**RECORDS SHOWN**
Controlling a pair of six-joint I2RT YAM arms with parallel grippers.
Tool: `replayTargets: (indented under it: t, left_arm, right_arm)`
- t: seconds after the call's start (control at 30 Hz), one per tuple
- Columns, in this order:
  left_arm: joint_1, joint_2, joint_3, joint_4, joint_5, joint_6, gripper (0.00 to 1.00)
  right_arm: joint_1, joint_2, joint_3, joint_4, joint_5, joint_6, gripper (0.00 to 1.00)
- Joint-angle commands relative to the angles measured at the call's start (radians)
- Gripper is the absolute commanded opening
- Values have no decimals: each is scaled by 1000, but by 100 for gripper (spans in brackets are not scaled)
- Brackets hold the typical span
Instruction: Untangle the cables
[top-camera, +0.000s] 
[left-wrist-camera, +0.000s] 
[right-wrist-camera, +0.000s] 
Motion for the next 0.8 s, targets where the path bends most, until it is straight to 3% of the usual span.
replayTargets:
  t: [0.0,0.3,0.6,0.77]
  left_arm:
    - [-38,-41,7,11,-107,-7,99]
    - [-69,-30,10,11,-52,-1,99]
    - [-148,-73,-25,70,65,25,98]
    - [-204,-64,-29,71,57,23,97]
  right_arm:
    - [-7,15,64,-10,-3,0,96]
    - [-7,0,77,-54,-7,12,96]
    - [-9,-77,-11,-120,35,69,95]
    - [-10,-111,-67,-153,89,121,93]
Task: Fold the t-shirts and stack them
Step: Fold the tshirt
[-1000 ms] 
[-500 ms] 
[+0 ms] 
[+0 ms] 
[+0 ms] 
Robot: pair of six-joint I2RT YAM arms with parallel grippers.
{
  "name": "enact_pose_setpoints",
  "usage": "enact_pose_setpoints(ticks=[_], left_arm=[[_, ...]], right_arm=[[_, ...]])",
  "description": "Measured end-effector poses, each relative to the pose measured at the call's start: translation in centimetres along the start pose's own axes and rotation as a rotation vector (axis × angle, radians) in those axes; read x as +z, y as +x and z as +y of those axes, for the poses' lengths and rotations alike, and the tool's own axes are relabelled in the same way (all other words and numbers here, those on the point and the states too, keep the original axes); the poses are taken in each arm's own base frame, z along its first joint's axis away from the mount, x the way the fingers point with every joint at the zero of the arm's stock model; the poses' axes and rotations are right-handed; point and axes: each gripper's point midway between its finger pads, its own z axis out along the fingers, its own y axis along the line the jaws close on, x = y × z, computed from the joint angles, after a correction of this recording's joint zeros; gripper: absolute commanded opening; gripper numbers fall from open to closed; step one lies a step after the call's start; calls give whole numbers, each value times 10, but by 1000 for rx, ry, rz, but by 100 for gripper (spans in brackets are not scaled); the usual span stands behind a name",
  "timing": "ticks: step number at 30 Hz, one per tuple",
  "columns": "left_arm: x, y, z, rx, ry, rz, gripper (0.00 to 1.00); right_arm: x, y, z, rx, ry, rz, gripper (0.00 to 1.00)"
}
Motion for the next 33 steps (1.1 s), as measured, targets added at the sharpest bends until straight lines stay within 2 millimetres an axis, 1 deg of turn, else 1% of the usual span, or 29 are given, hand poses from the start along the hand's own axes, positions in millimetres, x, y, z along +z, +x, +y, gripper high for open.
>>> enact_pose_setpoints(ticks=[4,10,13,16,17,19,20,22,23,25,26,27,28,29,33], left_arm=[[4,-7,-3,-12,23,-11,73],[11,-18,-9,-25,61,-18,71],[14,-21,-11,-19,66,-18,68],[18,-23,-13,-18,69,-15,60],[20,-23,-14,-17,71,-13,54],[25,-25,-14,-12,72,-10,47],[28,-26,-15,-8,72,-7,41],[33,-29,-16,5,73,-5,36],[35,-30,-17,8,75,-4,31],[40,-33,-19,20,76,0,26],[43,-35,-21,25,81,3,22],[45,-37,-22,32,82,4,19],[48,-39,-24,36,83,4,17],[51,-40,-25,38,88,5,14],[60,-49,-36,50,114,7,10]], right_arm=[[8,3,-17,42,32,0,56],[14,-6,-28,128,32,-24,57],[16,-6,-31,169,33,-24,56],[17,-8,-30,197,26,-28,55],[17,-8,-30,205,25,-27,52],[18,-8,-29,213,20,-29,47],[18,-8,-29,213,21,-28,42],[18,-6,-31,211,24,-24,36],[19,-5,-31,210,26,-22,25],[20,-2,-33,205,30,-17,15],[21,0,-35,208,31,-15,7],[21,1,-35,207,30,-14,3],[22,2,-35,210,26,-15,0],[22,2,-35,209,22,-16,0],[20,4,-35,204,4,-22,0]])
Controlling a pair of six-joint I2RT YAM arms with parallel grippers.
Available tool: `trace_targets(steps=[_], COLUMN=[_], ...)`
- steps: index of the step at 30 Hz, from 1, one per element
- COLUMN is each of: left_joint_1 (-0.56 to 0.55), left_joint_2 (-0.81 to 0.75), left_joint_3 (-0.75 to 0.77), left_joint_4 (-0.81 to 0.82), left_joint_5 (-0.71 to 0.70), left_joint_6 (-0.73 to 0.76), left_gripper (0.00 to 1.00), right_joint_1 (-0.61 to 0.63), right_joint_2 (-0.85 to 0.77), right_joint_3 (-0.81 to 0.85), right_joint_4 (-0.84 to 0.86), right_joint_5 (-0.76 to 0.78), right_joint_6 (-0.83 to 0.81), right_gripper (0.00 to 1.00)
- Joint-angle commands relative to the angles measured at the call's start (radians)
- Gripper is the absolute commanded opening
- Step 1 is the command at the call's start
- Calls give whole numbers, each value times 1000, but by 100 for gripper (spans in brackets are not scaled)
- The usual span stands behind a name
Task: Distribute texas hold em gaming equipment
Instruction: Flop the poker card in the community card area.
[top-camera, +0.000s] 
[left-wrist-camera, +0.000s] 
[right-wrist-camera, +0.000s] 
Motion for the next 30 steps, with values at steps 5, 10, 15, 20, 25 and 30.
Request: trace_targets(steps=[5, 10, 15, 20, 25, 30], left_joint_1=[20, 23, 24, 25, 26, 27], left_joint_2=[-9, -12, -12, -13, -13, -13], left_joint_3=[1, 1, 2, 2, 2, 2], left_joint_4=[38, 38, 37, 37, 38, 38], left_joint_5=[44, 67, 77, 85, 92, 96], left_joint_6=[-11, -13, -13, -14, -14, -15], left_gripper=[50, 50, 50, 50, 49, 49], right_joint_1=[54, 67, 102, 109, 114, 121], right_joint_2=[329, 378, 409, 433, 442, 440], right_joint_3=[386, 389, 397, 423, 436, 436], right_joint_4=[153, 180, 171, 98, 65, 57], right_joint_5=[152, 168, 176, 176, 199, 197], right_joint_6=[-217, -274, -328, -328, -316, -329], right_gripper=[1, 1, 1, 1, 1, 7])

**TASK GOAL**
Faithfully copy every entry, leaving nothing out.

**YOUR SOLUTION**
Controlling a pair of six-joint I2RT YAM arms with parallel grippers.
Tool: `replayTargets: (indented under it: t, left_arm, right_arm)`
- t: seconds after the call's start (control at 30 Hz), one per tuple
- Columns, in this order:
  left_arm: joint_1, joint_2, joint_3, joint_4, joint_5, joint_6, gripper (0.00 to 1.00)
  right_arm: joint_1, joint_2, joint_3, joint_4, joint_5, joint_6, gripper (0.00 to 1.00)
- Joint-angle commands relative to the angles measured at the call's start (radians)
- Gripper is the absolute commanded opening
- Values have no decimals: each is scaled by 1000, but by 100 for gripper (spans in brackets are not scaled)
- Brackets hold the typical span
Instruction: Untangle the cables
[top-camera, +0.000s] 
[left-wrist-camera, +0.000s] 
[right-wrist-camera, +0.000s] 
Motion for the next 0.8 s, targets where the path bends most, until it is straight to 3% of the usual span.
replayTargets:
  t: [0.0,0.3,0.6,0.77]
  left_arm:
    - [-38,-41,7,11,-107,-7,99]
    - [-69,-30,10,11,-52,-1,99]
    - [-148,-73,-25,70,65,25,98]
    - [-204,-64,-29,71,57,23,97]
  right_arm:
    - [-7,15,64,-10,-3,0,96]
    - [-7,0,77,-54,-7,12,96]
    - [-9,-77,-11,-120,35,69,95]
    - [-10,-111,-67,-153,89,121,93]
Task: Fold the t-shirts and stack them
Step: Fold the tshirt
[-1000 ms] 
[-500 ms] 
[+0 ms] 
[+0 ms] 
[+0 ms] 
Robot: pair of six-joint I2RT YAM arms with parallel grippers.
{
  "name": "enact_pose_setpoints",
  "usage": "enact_pose_setpoints(ticks=[_], left_arm=[[_, ...]], right_arm=[[_, ...]])",
  "description": "Measured end-effector poses, each relative to the pose measured at the call's start: translation in centimetres along the start pose's own axes and rotation as a rotation vector (axis × angle, radians) in those axes; read x as +z, y as +x and z as +y of those axes, for the poses' lengths and rotations alike, and the tool's own axes are relabelled in the same way (all other words and numbers here, those on the point and the states too, keep the original axes); the poses are taken in each arm's own base frame, z along its first joint's axis away from the mount, x the way the fingers point with every joint at the zero of the arm's stock model; the poses' axes and rotations are right-handed; point and axes: each gripper's point midway between its finger pads, its own z axis out along the fingers, its own y axis along the line the jaws close on, x = y × z, computed from the joint angles, after a correction of this recording's joint zeros; gripper: absolute commanded opening; gripper numbers fall from open to closed; step one lies a step after the call's start; calls give whole numbers, each value times 10, but by 1000 for rx, ry, rz, but by 100 for gripper (spans in brackets are not scaled); the usual span stands behind a name",
  "timing": "ticks: step number at 30 Hz, one per tuple",
  "columns": "left_arm: x, y, z, rx, ry, rz, gripper (0.00 to 1.00); right_arm: x, y, z, rx, ry, rz, gripper (0.00 to 1.00)"
}
Motion for the next 33 steps (1.1 s), as measured, targets added at the sharpest bends until straight lines stay within 2 millimetres an axis, 1 deg of turn, else 1% of the usual span, or 29 are given, hand poses from the start along the hand's own axes, positions in millimetres, x, y, z along +z, +x, +y, gripper high for open.
>>> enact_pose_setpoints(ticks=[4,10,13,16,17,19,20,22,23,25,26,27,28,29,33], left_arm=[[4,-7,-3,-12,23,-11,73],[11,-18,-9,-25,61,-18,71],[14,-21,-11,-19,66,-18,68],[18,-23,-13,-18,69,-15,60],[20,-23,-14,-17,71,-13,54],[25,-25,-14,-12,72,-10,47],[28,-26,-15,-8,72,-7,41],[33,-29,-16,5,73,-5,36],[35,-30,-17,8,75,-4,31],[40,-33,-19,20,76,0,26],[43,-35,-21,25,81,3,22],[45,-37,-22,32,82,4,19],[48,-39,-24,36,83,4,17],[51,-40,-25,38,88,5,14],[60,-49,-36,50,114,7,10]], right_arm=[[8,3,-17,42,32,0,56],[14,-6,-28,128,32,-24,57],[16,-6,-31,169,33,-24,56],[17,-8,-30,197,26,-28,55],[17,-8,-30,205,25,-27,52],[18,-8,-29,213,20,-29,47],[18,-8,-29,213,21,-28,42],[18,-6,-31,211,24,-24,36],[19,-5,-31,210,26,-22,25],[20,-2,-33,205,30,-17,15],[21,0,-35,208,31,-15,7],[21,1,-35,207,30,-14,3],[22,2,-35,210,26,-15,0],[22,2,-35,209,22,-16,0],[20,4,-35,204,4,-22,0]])
Controlling a pair of six-joint I2RT YAM arms with parallel grippers.
Available tool: `trace_targets(steps=[_], COLUMN=[_], ...)`
- steps: index of the step at 30 Hz, from 1, one per element
- COLUMN is each of: left_joint_1 (-0.56 to 0.55), left_joint_2 (-0.81 to 0.75), left_joint_3 (-0.75 to 0.77), left_joint_4 (-0.81 to 0.82), left_joint_5 (-0.71 to 0.70), left_joint_6 (-0.73 to 0.76), left_gripper (0.00 to 1.00), right_joint_1 (-0.61 to 0.63), right_joint_2 (-0.85 to 0.77), right_joint_3 (-0.81 to 0.85), right_joint_4 (-0.84 to 0.86), right_joint_5 (-0.76 to 0.78), right_joint_6 (-0.83 to 0.81), right_gripper (0.00 to 1.00)
- Joint-angle commands relative to the angles measured at the call's start (radians)
- Gripper is the absolute commanded opening
- Step 1 is the command at the call's start
- Calls give whole numbers, each value times 1000, but by 100 for gripper (spans in brackets are not scaled)
- The usual span stands behind a name
Task: Distribute texas hold em gaming equipment
Instruction: Flop the poker card in the community card area.
[top-camera, +0.000s] 
[left-wrist-camera, +0.000s] 
[right-wrist-camera, +0.000s] 
Motion for the next 30 steps, with values at steps 5, 10, 15, 20, 25 and 30.
Request: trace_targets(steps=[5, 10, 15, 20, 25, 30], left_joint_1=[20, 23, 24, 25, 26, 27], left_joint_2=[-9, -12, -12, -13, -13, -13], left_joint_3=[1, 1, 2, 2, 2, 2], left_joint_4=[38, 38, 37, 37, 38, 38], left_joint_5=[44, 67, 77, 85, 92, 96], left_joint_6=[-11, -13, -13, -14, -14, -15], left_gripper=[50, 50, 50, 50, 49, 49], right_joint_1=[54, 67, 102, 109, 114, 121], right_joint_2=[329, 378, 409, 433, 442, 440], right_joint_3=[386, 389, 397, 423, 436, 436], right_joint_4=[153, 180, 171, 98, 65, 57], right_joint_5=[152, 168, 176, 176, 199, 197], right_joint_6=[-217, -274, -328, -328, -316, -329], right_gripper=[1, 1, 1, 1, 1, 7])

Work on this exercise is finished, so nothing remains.